FIG. 1 is a block diagram showing an embodiment of the present invention, and FIG. 2 is an operation diagram of the control mode changeover switch in FIG. 1 ... Frequency setter, 2 ... Acceleration / deceleration time adjuster, 3 ...
Flux command amplitude calculator, 4 ... Flux command generator, 5 ... Flux controller, 6 ... PWM inverter, 7 ... Flux detector,
8 ... Induction motor, 9 ... Stop position setting device, 10 ... Stop position setting input device, 11 ... Fixed position stop mode command, 12 ...
Position adjuster, 13 …… Position hold commander, 14 …… Sequence processing unit, 15 …… Position detector, 16 …… Pulse encoder,
17 …… Coupling, SW ₁ , SW ₂ …… Switch.

Claims (1)

[Claims] 1. A voltage comprising a voltage source inverter, an AC electric motor driven by the inverter, and a position detector which is interlocked with the electric motor and detects a current position of a load displaced by the electric motor, and which has no speed control loop.
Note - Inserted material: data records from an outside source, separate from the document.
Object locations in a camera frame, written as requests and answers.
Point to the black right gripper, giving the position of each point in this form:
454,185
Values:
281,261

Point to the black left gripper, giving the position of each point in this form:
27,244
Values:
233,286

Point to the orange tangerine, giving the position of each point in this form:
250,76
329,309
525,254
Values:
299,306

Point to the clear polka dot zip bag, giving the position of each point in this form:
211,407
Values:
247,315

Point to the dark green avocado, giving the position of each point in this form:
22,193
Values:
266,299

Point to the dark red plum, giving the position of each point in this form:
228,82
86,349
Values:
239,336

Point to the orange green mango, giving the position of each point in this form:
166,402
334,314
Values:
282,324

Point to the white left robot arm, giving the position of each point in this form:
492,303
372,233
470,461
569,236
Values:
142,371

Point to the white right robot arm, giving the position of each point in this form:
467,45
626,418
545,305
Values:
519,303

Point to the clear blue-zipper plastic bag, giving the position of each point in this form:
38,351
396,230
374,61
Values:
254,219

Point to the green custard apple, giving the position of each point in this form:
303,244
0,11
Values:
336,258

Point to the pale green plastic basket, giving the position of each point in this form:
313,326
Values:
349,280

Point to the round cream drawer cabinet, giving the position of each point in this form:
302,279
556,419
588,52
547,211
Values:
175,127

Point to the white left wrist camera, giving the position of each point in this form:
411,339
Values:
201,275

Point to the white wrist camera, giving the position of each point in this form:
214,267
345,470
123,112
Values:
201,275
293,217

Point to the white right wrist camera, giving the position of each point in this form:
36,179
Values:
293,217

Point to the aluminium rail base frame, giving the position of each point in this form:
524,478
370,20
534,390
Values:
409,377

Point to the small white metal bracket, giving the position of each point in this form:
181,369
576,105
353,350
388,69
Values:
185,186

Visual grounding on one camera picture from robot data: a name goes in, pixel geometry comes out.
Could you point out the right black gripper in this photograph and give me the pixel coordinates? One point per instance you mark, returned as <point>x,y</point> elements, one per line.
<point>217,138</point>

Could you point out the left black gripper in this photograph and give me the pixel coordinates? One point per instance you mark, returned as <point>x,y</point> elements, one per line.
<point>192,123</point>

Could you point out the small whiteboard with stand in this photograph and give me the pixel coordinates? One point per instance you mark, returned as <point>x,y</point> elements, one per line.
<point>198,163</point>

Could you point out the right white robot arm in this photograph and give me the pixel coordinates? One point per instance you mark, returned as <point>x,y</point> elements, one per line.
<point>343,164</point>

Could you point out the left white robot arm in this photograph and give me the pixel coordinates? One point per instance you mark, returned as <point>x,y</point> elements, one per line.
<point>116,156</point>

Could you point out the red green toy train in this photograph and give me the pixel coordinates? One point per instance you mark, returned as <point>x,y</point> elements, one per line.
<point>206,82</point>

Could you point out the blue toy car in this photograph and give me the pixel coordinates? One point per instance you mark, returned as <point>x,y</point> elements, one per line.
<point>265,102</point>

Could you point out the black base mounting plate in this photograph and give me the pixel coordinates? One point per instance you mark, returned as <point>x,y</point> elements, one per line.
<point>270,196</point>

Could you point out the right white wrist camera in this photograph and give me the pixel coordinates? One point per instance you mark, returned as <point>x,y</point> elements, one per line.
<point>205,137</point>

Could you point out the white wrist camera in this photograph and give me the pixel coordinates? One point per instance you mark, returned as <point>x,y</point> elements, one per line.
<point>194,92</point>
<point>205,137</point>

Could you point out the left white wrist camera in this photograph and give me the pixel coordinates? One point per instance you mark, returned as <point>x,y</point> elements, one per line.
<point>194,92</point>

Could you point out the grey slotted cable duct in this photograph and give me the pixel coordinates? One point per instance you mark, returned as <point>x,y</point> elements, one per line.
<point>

In the positioning control method for a fixed-type inverter, the output frequency control of the inverter at the time of a fixed position stop operation is first reduced with a stop command in accordance with a predetermined time characteristic, and then the load position is set to a predetermined stop position from a predetermined stop position. Every time a plurality of specific points set apart by a value are passed, reduction control is performed between the passing point and a specific point located next to the point according to a predetermined time characteristic, and the load position is set to the plurality of points. If it reaches between the last point of the specific point sequence and the stop target position, the proportional value of the position deviation between the two positions is set as the target value of the output frequency. Reduction control is performed, and after the load position reaches the stop target position, DC braking of the electric motor is performed to set the output frequency to zero to decelerate the electric motor and maintain a stopped state at the stop target position. Positioning control method for a voltage source inverter.